In his decision, Bender wrote, “While the town could have a complete prohibition against establishments serving food in their zone, they chose to give (Olney) a special use permit allowing him to build the addition which was to be incorporated into his existing business, which included the on-site consumption of food, and they did so with the knowledge that he had a liquor license to serve beer.”

Bender also ruled that The Olney Place’s hours of operation are limited to those specified in the special use permit which was granted in 2013. Furthermore, Bender found that Olney is not permitted to serve food or beer on the small deck off the taproom.

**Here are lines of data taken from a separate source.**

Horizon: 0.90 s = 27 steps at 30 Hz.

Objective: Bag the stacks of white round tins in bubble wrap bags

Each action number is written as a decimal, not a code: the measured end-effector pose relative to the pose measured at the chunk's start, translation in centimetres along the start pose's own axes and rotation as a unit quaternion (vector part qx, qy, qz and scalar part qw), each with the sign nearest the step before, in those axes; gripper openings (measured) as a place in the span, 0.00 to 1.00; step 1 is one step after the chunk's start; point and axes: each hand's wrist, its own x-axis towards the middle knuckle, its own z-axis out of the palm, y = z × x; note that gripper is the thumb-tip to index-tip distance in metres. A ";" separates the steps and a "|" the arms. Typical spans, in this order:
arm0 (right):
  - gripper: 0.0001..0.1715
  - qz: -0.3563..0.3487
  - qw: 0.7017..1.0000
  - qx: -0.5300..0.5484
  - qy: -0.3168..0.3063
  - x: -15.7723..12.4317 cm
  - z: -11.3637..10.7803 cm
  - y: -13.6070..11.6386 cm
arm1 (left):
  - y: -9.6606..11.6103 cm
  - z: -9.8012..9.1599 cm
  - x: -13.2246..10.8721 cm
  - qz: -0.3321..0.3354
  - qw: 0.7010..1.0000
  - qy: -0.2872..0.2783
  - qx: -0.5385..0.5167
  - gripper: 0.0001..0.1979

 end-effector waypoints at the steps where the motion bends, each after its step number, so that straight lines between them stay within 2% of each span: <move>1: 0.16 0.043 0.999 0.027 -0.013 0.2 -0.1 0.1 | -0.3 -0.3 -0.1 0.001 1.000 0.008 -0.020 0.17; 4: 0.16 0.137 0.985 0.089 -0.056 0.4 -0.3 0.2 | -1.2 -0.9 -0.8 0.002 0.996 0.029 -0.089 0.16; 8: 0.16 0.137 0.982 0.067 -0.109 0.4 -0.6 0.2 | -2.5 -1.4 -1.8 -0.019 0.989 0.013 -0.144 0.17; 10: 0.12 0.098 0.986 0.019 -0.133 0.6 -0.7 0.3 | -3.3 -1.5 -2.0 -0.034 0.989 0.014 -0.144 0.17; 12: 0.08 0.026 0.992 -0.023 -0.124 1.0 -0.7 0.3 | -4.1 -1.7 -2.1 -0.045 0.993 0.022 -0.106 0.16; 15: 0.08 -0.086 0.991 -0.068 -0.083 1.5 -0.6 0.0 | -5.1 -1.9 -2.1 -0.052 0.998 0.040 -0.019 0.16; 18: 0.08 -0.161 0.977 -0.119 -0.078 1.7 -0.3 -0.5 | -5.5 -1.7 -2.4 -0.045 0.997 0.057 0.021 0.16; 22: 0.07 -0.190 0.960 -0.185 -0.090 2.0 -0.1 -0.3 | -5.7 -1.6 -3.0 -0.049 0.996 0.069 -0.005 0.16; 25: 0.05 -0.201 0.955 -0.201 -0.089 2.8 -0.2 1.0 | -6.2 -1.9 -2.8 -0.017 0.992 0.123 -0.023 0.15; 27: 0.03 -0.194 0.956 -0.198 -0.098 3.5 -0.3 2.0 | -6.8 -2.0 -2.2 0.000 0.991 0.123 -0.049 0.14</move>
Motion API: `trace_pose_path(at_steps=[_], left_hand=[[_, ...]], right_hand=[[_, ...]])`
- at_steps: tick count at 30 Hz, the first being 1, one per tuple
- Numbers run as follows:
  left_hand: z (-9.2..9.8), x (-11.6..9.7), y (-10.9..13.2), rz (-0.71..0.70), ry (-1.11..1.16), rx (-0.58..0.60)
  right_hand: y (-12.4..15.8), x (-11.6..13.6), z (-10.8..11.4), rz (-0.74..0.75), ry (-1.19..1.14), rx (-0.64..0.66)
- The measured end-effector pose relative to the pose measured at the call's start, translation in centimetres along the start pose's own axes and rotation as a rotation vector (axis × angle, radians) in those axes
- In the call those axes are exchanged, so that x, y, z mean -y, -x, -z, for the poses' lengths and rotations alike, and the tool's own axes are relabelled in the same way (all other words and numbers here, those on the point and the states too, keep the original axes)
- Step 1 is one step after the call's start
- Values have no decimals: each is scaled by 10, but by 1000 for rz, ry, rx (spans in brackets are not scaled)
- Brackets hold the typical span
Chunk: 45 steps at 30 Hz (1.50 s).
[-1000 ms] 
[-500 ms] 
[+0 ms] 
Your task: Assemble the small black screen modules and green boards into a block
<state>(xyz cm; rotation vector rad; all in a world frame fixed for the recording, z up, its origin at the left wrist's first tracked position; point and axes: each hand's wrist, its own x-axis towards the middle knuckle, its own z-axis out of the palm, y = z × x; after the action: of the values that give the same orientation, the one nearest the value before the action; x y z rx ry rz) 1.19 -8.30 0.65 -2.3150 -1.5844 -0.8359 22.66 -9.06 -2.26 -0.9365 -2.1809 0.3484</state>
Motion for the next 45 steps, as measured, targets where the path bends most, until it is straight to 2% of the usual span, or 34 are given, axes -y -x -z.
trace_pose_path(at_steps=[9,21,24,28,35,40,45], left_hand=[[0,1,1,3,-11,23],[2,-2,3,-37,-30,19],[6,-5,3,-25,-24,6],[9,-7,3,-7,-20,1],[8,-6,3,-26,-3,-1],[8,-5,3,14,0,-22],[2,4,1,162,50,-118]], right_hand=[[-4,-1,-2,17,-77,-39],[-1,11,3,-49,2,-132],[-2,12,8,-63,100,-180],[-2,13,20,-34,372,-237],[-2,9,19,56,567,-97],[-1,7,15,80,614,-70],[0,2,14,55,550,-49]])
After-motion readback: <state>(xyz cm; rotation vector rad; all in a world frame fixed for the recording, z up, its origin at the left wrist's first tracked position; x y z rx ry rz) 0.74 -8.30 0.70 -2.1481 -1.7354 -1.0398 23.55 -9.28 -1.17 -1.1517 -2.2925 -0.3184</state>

Buck says Olney’s lawsuit has disrupted the town, and that town officials had attempted to negotiate a resolution with Olney last year. “However, he refused to negotiate in good faith. His ‘negotiation’ was for the town to give him everything he wanted and he refused to budge,” says Buck. Olney’s father, Nate, who has been on the town board for more than 30 years, and is Deputy Supervisor, is not listed among the town officials supporting the statement released by Buck.

Last week Buck commented, “(Bender’s) decision fails to explain how a preemption issue can exist when the SLA itself confirmed, last June, that Seth Olney does not have a liquor license to sell or serve in the taproom or on the rear deck. That is why Seth Olney has been fined, twice, for a total of $9,000, as I understand it.”

Buck’s latest statement says:

“Here are the facts as we understand them: Seth Olney knew his property was in a Lake Residential District when he bought it. The zoning law in effect at the time, which Mr. Olney should have reviewed, did not permit taprooms/restaurants/bars in the LRD. It still does not. Seth Olney never applied to be a bar/restaurant/taproom. He applied for seating for 20 people and for additional merchandise display area. These are the facts supported by meeting minutes and the plans Mr. Olney submitted to the ZBA.

In 2015, after hearing complaints from at least two neighbors about the behavior of Olney Place patrons and Olney, town officials rescinded a 2013 Special Use Permit allowing tables and chairs on a deck outside the addition to the store. The town officials also said Olney misrepresented the planned use of the new room, applying for the Special Use Permit for additional seating and merchandise space. They say Olney decided to make the addition a taproom for serving beer after construction began, but he failed to communicate the change to the town.

Olney first received a license to sell beer as a grocery in 2008. In 2013 he applied for a license to serve beer as an eating place. That license was renewed in 2016 and expires in 2019.

Although Olney already had the license to sell and serve beer for consumption in the store’s deli and at picnic tables on a side lawn, he needed to alter the license to include the new taproom. The alteration process requires proof of local permits for approval by the SLA, but the town has not provided the documents.

Court documents filed by Buck on the town’s behalf include letters from the neighbors describing loud and rude behavior of patrons who trespass on private property. The filings include a number of photographs taken by neighbors, but those photographs, taken by unknown sources, cannot be verified by The Chronicle-Express.

One of the neighbors says the sheriff’s department has been contacted numerous times about boats tied up at the dock at 820 East Lake Road, property that had been seized by the U.S. Treasury Service and posted with a no trespassing sign. The neighbor says at least three other docks have been posted and property owners have upgraded security systems.

Buck says these neighbors are terrified of speaking up for fear of retaliation from Olney and his supporters. He has provided copies of facebook postings that he says are threatening to town officials, and he says a veiled death threat has been made in response to a recent letter from the town to people who have supported Olney.

The next Barrington Town Board meeting will be held at 7 p.m. June 28 in the town hall.